# Risk Ratio

The risk ratio marks the relative risk of the hAMM system.

# Position Pool

At any moment, given the sum of total long positions $X_{all}$ and the sum of total short positions $Y_{all}$ for all derivatives, position pool $P$ that stands for the all positions held can be illustrated as follows:

$P=X_{all}-Y_{all}$
• $X$ is always positive, $Y$ is always negative, $P$ is always positive.

The value of $P$ determines the trading depth of a certain derivative.

The larger $P$ is, the better liquidity and better risk capacity for that derivative.

# Calculation

The formula of risk ratio $V_{ratio}$ is as follows:

$V_{ratio}=\dfrac{N_c}{P}=\dfrac{X_c+Y_c}{X_{all}-Y_{all}}$
• $X$ is always positive and $Y$ is always negative.

• The sign of $V_{ratio}$ means the direction of risk.

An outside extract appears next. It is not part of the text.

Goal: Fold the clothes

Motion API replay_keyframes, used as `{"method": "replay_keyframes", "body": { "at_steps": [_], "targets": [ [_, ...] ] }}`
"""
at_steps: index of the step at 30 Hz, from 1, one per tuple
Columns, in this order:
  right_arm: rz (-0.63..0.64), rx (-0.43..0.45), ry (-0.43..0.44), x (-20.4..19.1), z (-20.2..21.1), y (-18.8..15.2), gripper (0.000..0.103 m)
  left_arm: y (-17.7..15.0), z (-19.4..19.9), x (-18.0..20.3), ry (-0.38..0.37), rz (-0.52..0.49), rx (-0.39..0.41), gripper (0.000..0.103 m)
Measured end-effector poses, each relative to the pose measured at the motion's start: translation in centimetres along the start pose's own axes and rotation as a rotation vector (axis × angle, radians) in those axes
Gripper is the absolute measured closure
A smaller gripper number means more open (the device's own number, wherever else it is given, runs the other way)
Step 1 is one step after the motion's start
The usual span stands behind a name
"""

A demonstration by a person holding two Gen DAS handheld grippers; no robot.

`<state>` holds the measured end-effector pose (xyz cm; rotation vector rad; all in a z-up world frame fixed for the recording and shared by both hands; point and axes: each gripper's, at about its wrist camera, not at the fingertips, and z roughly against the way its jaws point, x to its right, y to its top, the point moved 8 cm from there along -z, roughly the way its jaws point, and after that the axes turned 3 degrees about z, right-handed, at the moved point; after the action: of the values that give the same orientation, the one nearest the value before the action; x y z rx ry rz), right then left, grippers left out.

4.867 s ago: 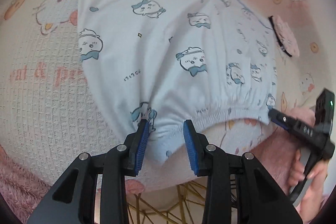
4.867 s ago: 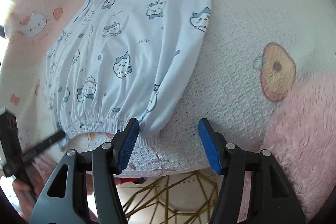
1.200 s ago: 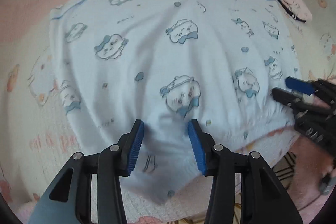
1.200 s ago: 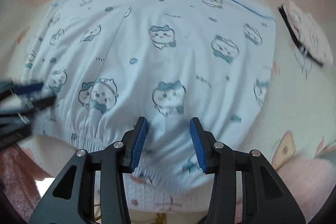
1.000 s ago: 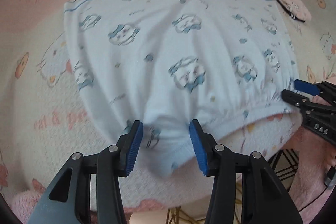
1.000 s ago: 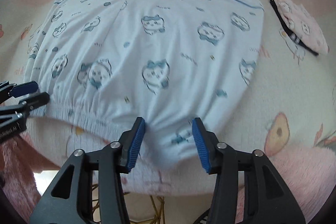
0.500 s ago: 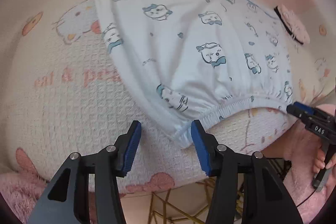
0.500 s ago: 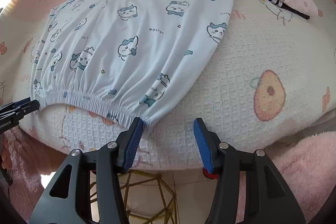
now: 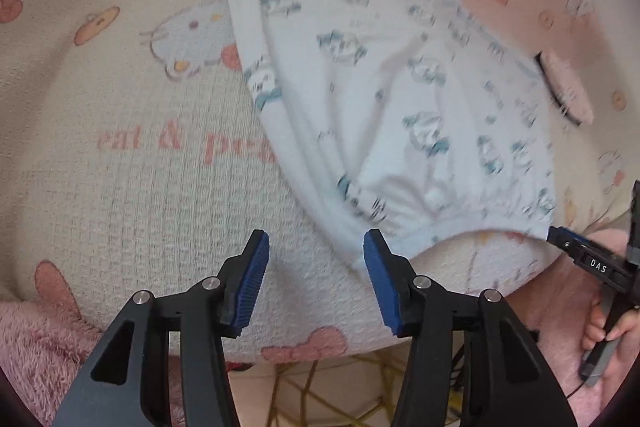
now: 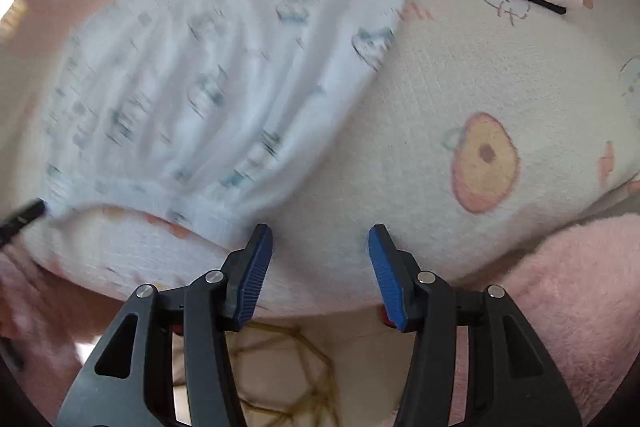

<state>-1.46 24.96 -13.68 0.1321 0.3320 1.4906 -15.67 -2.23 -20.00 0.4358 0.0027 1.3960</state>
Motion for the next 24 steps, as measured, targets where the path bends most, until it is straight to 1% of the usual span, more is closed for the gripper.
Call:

• $X_c$ and $Y_c$ are total long or short positions for current derivative, $X_{all}$ and $Y_{all}$ are total long or short positions for all derivatives.

Position pool $P$ is important to the risk control. When the value of $P$ is large enough, although $N\neq0$, the total risk ratio is still rather limited. When the value of $P$ is small, a normal value of $N$ will significantly increase the risk ratio.

Position mining feature is designed to increase position pool.